Projektlaufzeit: 2005 - 2006    

Leitung:

Dr. rer. nat. Burkhard Schmidt
Prof. Dr. rer. nat. Ingolf Schuphan

Bearbeitung:

Anna Hecker

Auftraggeber:

WSSA (Weed Science Society of America), Eigenfinanzierung

 

Hintergrund:

Pflanzliche Cytochrom-P450-Monooxygenasen (P450s oder CYPs) sind wichtige Enzyme des Sekundärmetabolismus. Sie spielen weiterhin eine große Rolle im Metabolismus von Xenobiotika - wie z.B. Pestiziden, insbesondere Herbiziden.
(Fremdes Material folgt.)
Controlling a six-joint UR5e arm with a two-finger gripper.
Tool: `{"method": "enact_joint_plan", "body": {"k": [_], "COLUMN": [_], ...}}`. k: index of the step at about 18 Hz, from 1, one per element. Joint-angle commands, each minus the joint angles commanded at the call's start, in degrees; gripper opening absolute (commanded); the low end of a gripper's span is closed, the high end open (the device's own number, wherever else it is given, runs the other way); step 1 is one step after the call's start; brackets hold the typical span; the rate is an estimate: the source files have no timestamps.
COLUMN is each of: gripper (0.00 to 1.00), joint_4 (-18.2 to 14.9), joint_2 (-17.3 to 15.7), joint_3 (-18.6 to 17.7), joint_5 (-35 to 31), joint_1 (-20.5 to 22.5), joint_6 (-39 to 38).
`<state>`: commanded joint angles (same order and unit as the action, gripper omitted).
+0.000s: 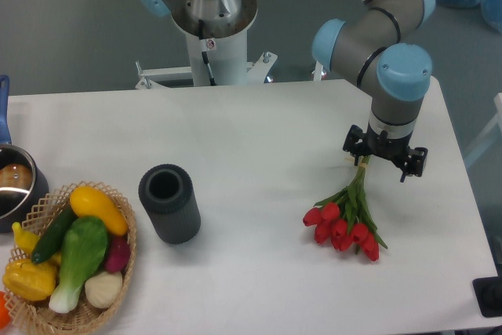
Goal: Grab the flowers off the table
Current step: 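Lower the open gripper down onto the tulip stems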
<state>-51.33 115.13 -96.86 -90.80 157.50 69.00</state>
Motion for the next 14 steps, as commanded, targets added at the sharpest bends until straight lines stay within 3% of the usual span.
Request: {"method": "enact_joint_plan", "body": {"k": [7,14], "gripper": [1.0,1.0], "joint_4": [-0.09,0.09], "joint_2": [2.55,5.19], "joint_3": [-0.97,-0.18], "joint_5": [8.09,8.53], "joint_1": [-0.09,-1.14], "joint_6": [-2.03,-2.65]}}
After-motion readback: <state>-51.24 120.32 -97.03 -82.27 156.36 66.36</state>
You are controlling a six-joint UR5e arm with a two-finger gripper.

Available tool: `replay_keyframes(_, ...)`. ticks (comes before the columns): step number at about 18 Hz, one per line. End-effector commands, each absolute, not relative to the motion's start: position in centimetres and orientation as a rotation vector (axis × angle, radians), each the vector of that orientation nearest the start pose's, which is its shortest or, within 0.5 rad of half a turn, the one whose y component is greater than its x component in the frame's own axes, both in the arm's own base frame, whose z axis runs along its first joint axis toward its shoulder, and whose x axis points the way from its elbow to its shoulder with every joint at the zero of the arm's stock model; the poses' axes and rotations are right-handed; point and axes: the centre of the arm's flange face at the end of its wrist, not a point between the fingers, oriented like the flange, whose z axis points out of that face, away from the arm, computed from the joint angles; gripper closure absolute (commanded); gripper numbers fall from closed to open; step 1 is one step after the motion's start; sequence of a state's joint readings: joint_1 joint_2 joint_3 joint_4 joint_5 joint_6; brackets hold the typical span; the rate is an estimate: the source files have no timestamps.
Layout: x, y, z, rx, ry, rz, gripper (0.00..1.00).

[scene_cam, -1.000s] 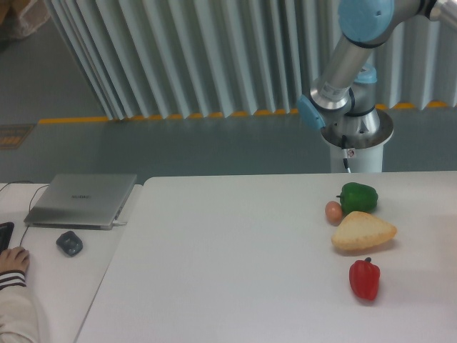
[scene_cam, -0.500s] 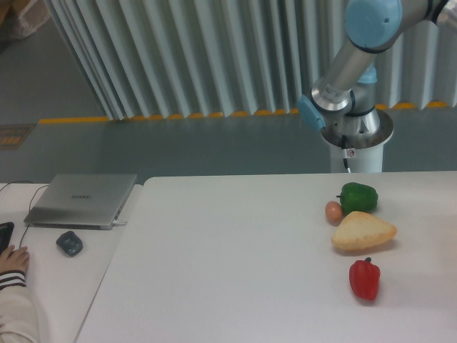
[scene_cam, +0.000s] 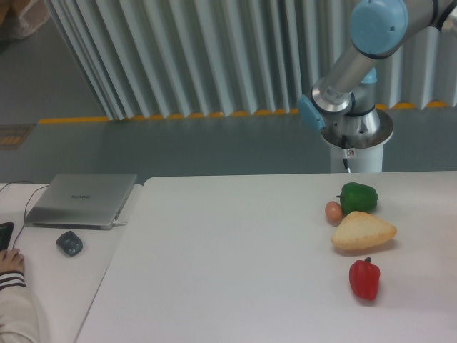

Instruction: Place the yellow pepper on the table

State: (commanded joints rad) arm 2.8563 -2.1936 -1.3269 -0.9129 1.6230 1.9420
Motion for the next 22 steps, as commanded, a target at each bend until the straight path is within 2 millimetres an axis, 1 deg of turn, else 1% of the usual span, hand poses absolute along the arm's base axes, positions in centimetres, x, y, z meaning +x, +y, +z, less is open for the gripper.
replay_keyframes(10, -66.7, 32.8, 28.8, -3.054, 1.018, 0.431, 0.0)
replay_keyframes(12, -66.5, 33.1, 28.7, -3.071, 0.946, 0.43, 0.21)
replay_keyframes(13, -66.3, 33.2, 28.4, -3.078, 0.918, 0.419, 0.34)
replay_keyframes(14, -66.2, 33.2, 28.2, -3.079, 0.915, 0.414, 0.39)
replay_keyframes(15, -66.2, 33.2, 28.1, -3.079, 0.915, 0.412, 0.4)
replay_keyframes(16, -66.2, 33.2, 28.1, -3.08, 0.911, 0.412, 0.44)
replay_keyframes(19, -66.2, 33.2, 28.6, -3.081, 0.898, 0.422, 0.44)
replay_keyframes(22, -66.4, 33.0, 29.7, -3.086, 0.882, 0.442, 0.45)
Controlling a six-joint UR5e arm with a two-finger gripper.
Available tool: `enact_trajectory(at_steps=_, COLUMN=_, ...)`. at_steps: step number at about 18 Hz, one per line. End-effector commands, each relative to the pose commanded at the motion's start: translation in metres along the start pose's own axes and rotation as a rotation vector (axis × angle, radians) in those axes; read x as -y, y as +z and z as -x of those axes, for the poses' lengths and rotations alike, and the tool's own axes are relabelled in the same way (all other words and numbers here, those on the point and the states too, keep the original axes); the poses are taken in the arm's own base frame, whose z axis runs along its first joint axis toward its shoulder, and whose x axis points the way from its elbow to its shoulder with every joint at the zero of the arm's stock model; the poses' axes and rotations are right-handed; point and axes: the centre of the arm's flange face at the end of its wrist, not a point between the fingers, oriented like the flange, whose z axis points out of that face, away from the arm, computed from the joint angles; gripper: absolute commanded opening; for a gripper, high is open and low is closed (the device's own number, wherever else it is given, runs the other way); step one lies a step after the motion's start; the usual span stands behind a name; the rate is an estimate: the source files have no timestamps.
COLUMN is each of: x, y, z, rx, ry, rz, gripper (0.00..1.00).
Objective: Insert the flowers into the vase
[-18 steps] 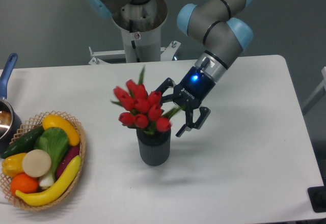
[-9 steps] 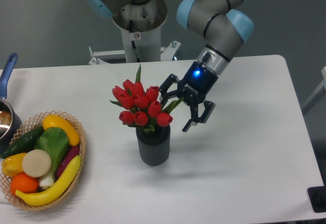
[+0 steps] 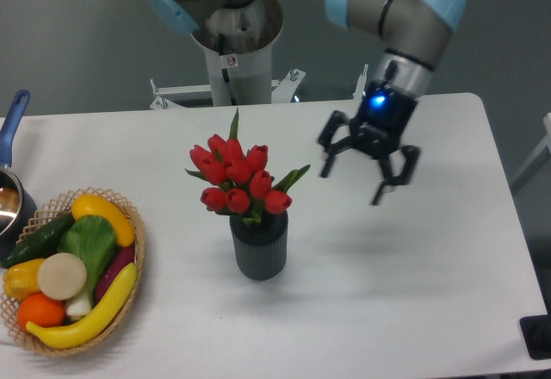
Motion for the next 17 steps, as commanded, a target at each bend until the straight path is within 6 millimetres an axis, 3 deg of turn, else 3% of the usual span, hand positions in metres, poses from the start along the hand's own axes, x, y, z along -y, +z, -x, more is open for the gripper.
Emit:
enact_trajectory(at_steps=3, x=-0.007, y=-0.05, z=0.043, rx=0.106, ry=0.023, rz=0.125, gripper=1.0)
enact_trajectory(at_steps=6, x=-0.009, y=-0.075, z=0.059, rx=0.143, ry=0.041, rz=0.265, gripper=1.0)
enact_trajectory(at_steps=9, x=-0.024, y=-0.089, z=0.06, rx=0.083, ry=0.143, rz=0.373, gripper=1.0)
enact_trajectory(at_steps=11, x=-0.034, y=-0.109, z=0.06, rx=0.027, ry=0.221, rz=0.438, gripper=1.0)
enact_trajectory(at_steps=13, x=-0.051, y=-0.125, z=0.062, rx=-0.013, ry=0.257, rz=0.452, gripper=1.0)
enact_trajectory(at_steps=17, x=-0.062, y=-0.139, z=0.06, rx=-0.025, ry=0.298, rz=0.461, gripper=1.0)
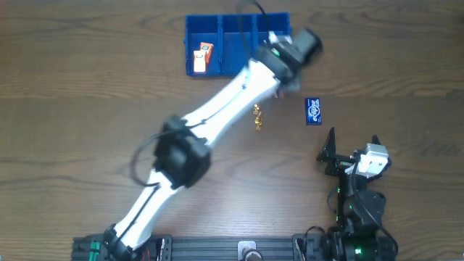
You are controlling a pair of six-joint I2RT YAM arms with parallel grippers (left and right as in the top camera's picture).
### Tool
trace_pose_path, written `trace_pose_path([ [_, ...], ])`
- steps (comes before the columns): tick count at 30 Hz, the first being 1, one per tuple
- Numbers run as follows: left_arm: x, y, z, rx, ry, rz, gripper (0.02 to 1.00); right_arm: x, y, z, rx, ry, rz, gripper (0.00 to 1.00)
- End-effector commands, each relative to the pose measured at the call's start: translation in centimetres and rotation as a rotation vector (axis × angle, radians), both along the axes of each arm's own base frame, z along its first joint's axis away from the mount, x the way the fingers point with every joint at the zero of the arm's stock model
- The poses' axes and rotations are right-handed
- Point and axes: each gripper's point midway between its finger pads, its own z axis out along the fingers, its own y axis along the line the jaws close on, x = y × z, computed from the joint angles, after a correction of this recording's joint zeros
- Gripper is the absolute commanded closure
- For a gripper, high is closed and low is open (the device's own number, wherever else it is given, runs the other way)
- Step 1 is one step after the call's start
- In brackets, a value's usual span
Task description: Sort Candies Into Trays
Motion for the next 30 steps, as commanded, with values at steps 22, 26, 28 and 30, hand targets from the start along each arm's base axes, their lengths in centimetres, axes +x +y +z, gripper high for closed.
trace_pose_path([
  [22,11.0,18.5,4.5,0.119,-0.123,0.079,0.724,0.0,-0.1,0.0,-0.006,-0.001,-0.005,0.001],
  [26,10.9,19.1,3.5,0.124,-0.097,0.085,0.720,0.0,-0.1,0.0,-0.006,-0.001,-0.005,0.001],
  [28,10.9,19.6,3.3,0.129,-0.088,0.092,0.704,0.0,-0.1,0.0,-0.006,-0.002,-0.005,0.003],
  [30,11.0,19.8,3.3,0.129,-0.087,0.096,0.687,0.0,-0.1,0.0,-0.006,-0.001,-0.005,0.001],
])
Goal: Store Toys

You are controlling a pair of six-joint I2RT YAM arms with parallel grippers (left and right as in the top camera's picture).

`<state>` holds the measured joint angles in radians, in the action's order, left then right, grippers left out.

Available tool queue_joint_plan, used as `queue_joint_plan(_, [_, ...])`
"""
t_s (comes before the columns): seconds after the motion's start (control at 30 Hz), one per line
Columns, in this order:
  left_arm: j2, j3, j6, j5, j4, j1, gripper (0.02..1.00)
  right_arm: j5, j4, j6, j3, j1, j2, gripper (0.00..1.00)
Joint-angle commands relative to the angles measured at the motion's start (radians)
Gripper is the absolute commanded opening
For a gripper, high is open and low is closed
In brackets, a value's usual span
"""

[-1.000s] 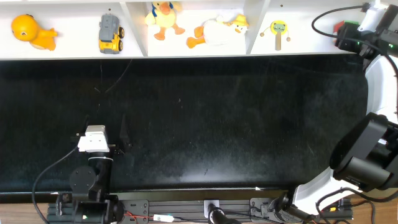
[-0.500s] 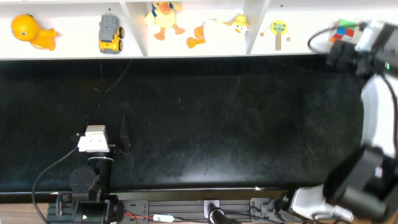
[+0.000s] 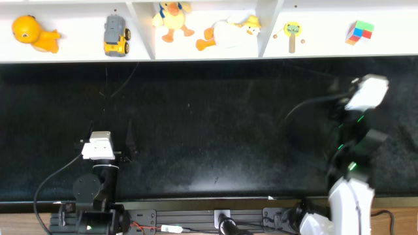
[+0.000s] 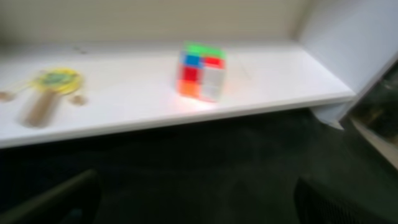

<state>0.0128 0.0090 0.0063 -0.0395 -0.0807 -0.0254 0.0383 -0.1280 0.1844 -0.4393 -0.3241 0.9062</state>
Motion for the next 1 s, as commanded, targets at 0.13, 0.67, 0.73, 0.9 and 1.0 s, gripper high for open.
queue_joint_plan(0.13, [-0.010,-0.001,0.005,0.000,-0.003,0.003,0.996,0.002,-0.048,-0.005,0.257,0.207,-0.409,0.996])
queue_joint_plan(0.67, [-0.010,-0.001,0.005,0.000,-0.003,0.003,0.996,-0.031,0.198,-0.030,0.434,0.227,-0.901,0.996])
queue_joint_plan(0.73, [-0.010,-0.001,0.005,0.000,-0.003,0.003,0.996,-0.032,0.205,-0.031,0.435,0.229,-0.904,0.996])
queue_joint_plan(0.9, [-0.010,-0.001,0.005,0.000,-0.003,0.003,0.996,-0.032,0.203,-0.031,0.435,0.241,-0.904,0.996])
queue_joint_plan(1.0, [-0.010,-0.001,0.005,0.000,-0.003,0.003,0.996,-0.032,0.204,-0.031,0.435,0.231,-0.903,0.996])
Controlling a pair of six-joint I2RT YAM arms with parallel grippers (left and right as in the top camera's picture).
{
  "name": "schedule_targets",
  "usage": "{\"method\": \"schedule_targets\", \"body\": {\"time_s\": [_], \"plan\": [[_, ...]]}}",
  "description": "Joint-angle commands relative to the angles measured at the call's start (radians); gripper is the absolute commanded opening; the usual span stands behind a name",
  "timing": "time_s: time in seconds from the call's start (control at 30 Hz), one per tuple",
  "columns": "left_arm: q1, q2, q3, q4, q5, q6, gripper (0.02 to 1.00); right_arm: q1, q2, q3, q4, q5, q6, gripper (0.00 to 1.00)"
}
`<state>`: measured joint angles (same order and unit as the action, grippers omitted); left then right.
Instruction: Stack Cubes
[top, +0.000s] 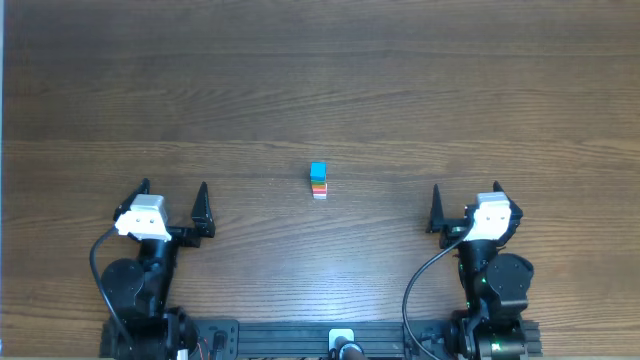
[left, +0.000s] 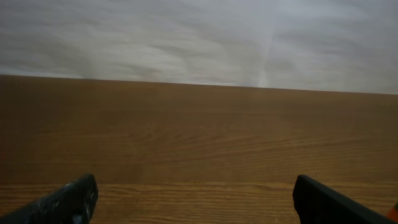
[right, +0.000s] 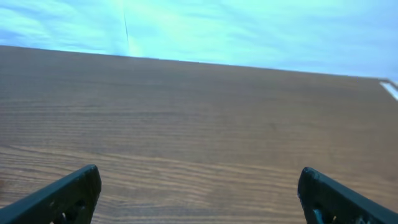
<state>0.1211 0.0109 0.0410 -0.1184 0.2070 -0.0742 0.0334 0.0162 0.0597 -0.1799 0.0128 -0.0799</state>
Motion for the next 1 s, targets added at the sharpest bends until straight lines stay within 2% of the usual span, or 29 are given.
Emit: {"method": "schedule_targets", "body": {"time_s": [0.03, 0.2, 1.0], "plan": [[0.005, -0.007, -0.009, 0.004, 0.01, 0.011, 1.0, -0.008, -0.011, -0.008, -0.004, -0.019, -0.022, 0.991], [0.005, -0.007, -0.009, 0.004, 0.01, 0.011, 1.0, -0.008, -0.011, -0.008, -0.004, -0.021, 0.02, 0.991], [0.005, -0.007, -0.009, 0.004, 0.01, 0.011, 1.0, -0.008, -0.011, -0.008, 0.0, -0.019, 0.023, 0.991]]}}
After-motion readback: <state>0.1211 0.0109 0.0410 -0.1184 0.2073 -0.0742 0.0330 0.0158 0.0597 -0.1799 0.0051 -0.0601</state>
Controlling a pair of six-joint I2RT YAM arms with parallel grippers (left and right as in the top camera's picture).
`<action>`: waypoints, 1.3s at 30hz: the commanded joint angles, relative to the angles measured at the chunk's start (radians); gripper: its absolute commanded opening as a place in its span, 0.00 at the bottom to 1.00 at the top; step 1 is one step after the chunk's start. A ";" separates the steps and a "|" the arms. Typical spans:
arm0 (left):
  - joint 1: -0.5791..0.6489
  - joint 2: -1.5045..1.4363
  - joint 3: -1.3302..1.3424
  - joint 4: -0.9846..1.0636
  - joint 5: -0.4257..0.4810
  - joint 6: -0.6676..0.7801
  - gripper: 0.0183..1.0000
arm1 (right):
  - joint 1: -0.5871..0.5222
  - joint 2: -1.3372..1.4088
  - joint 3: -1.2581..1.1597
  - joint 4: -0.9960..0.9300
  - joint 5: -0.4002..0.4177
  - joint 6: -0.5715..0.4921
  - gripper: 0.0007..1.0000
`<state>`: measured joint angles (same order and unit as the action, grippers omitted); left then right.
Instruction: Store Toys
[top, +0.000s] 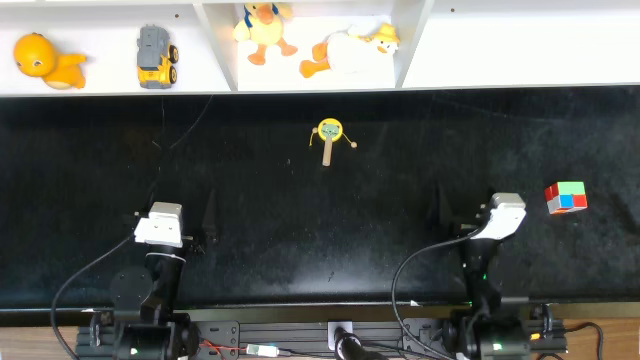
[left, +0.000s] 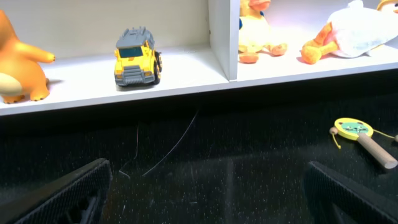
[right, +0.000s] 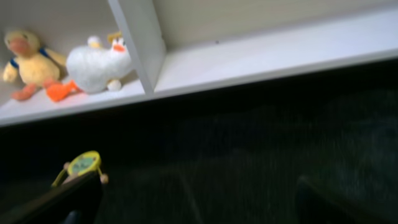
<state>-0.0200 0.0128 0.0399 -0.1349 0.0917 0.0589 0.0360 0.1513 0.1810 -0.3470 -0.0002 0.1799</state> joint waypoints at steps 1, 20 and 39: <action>-0.008 -0.010 -0.008 0.005 -0.015 0.019 1.00 | 0.034 0.240 0.248 -0.155 0.012 0.136 1.00; -0.008 -0.010 -0.008 0.005 -0.015 0.019 1.00 | 0.801 1.144 0.857 -0.700 0.515 0.819 1.00; -0.008 -0.010 -0.008 0.005 -0.015 0.019 1.00 | 0.826 1.591 1.074 -0.590 0.501 0.760 1.00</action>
<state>-0.0200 0.0128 0.0395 -0.1349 0.0887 0.0589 0.8757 1.6928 1.1831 -0.9390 0.4797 0.9703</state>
Spezies-Unterschiede in der Aktivität bestimmter P450s zum Metabolismus von Herbiziden werden als der Mechanismus angesehen, der es toleranten Pflanzenspezies ermöglicht, gegenüber Herbiziden weniger empfindlich zu sein als andere. P450s, die im Pestizid-Metabolism involviert sind, üben vermutlich auch eine Funktion im Sekundär-Metabolismus aus. CYP73A1 z.B. ist die trans-Zimtsäure-Hydroxylase aus Jerusalem-Artichoke, die auch die Ring-Methyl-Hydroxylierung von Chlortoluron katalysiert, wie durch Expression ihrer cDNA in Hefe gezeigt wurde. Ein Wissenszuwachs über P450s, die in empfindlichen und toleranten Pflanzen vorkommen, und über molekulare Mechanismen, die den P450-katalysierten Metabolismus von Herbiziden in toleranten Pflanzen verantwortlich sind, kann zu einem Verständis der Herbizid-Resistenz und ihrer Entwicklung beitragen.
Auf Grund seiner Toxizität war Kornrade (Agrostemma githago L.) in der Vergangenheit ein problematisches Unkraut in europäischen Getreidefeldern. Heutzutage ist die Pflanze fast ausgestorben - als Folge des Einsatzes von Herbiziden und einer verbesserten industriellen Saatgutreinigung. In Weizenfeldern, sind eine Reihe Herbizide effektiv gegenüber Kornrade (z.B. Triasulfuron, Diuron, Metribuzin, Dicamba + 2,4-D und Bromoxynil). Obwohl bislang über Resistenz bei Kornrade nicht berichtet wurde, sind Zellsuspensionskulturen der Kornrade in der Lage, die Herbizide Metamitron und Atrazin sowie das Xenoestrogen Nonylphenol zu metabolisieren. Die Metaboliten, die identifziert wurden, entstehen durch Dealkylierung und Hydroxylierung der aromatischen und aliphatischen Teilstrukturen der Ausgangsverbindungen. Da diese Reaktionen als typisch für P450-Enzyme im Metabolismus von Xenobiotika angesehen werden, kann man vermuten, dass P450s an der beobachteten Metabolisierung beteiligt sind.
In Verlauf des Projektes wurde eine Plasmid-abhängige cDNA-Bibliothek von Kornrade-Zellsuspensionskulturen konstruiert, um unbekannte P450-Sequenzen zu isolieren. Um eine erhöhte Expression von P450s zu erreichen, wurden die Zellen mit dem Herbizid-Safener Benoxacor behandelt, von dem bekannt ist, dass er den P450-Gehalt von Mais-Keimlingen deutlich erhöht. Um sicherzustellen, dass die Kornradezellen der Suspensionskultur die gewünschten Enzyme noch exprimieren, wurde ihre Fähigkeit, 4-n-Nonylphenol (4-n-NP) durch Oxidation zu metabolisieren, in einer Metabolismus-Studie mit dem radioaktiv-markierten [ring-U-14C]4-n-Nonylphenol überprüft.
Nach Anwendung verschiedener molekularbiologischer Techniken konnten letztlich mittels einer PCR-Strategie unter Verwendung P450-spezifischer degenerierter Primer zwei PCR-Produkte kloniert werden. Die längere Sequenz bestand aus 899 bp. Nach BLAST Sequence Alignment scheint es sich um ein P450 der CYP71-Familie zu handeln. Die Aminosäure-Sequenz dieses PCR-Produkts ist mit 47% identisch mit der Sequenz des CYP71D10 der Sojabohne. Das kürzer PCR-Produkt leitet sich vermutlich ebenfalls von einem P450-Gen ab, war aber zu kurz, um eine vorläufige Klassifizierung zu ermöglichen.